IPANEL is for nurses by nurses, intended to promote quality end of life care for any person dying, regardless of diagnoses and whether treatment takes place at home or in a hospital. The initiative began in January and will include several research projects over the next four years, including an upcoming nurses survey and a public education component.

The key focus, Stajduhar says, is identifying these patients who could benefit from a palliative approach, which centres on conversations with patients and their families about patient needs and wishes, comfort measures, cultural or spiritual concerns, as well as provision for death and care after death.

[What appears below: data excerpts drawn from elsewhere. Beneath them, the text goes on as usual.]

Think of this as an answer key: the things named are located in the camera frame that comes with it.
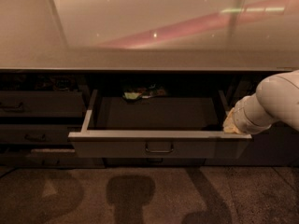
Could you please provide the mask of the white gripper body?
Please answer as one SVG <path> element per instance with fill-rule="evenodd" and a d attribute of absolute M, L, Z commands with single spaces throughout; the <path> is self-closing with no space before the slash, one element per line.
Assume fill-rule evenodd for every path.
<path fill-rule="evenodd" d="M 268 130 L 278 120 L 266 112 L 255 94 L 245 96 L 234 107 L 233 121 L 245 134 L 257 134 Z"/>

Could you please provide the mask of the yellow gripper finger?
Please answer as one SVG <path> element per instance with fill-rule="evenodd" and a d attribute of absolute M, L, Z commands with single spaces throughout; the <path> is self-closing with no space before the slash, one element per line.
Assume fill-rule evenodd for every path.
<path fill-rule="evenodd" d="M 233 109 L 231 109 L 227 114 L 227 117 L 222 124 L 222 128 L 225 133 L 241 134 L 241 131 L 235 126 Z"/>

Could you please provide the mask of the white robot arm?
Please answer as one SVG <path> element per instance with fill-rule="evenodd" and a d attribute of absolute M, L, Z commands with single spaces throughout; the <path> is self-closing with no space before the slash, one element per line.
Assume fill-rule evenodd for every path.
<path fill-rule="evenodd" d="M 299 131 L 299 72 L 263 79 L 251 96 L 240 99 L 223 122 L 225 133 L 257 134 L 282 121 Z"/>

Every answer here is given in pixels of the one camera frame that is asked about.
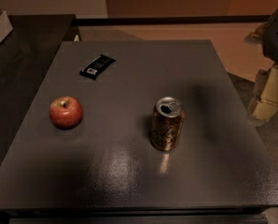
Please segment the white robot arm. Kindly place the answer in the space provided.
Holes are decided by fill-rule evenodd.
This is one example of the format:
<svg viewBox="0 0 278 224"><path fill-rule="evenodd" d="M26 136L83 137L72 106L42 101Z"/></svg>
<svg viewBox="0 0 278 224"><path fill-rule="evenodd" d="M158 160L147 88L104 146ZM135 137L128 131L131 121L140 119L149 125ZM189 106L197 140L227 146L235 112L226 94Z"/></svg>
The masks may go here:
<svg viewBox="0 0 278 224"><path fill-rule="evenodd" d="M263 55L273 61L268 70L258 70L247 107L249 123L261 126L278 112L278 8L247 38L260 42Z"/></svg>

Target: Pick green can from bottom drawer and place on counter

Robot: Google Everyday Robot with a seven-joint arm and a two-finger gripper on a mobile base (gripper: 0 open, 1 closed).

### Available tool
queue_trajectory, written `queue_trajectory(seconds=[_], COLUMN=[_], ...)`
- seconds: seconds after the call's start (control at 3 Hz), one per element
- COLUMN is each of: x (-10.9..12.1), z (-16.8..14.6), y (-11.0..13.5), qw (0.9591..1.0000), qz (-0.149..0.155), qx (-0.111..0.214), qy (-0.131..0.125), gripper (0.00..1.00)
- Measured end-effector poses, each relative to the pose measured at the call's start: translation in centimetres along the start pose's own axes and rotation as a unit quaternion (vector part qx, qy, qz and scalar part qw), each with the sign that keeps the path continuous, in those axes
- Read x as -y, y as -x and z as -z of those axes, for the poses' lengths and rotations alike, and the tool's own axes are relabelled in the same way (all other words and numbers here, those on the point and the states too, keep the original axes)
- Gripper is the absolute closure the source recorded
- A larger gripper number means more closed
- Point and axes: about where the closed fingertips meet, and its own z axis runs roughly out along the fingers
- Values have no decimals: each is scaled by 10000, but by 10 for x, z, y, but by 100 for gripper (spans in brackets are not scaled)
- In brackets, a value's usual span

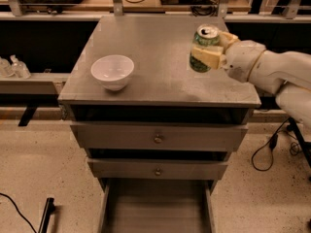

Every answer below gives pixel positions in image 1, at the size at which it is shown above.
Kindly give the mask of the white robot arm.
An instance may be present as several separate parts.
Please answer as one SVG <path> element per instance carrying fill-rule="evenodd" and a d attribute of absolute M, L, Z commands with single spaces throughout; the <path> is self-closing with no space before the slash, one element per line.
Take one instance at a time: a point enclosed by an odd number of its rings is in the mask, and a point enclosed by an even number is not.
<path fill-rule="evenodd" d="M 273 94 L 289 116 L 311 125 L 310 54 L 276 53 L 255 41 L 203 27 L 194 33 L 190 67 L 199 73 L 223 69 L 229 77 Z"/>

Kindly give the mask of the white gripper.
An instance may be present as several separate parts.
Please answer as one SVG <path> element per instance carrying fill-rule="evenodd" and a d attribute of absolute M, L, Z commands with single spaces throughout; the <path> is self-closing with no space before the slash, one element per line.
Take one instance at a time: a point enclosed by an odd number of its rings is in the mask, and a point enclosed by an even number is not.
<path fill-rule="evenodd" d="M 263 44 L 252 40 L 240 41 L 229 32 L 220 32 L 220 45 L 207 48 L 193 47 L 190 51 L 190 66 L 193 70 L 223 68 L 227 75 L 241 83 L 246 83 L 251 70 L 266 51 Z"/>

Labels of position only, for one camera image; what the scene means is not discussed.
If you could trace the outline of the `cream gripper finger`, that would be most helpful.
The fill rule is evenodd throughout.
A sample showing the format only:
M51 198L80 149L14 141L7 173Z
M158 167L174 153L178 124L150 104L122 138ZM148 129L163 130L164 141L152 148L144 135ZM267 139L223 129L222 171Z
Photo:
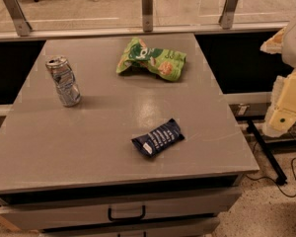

“We hope to open up the space for people in our province to begin talking more openly about what’s coming down the road for them,” she said. “If we could get people actually doing advanced care planning, actually sitting down with their parents or their children and saying these are the kinds of things that I’m thinking about...we’d be so much further along in getting people to have good deaths then we are right now.”

Researchers from health authorities across the province have partnered with the Ministry of Health for iPANEL, funded by an $800,000 Michael Smith B.C. Nursing Research Initiative Team Award.

“This is of importance to everybody. If you haven’t known anyone who’s died you will. That’s a certain thing in life.”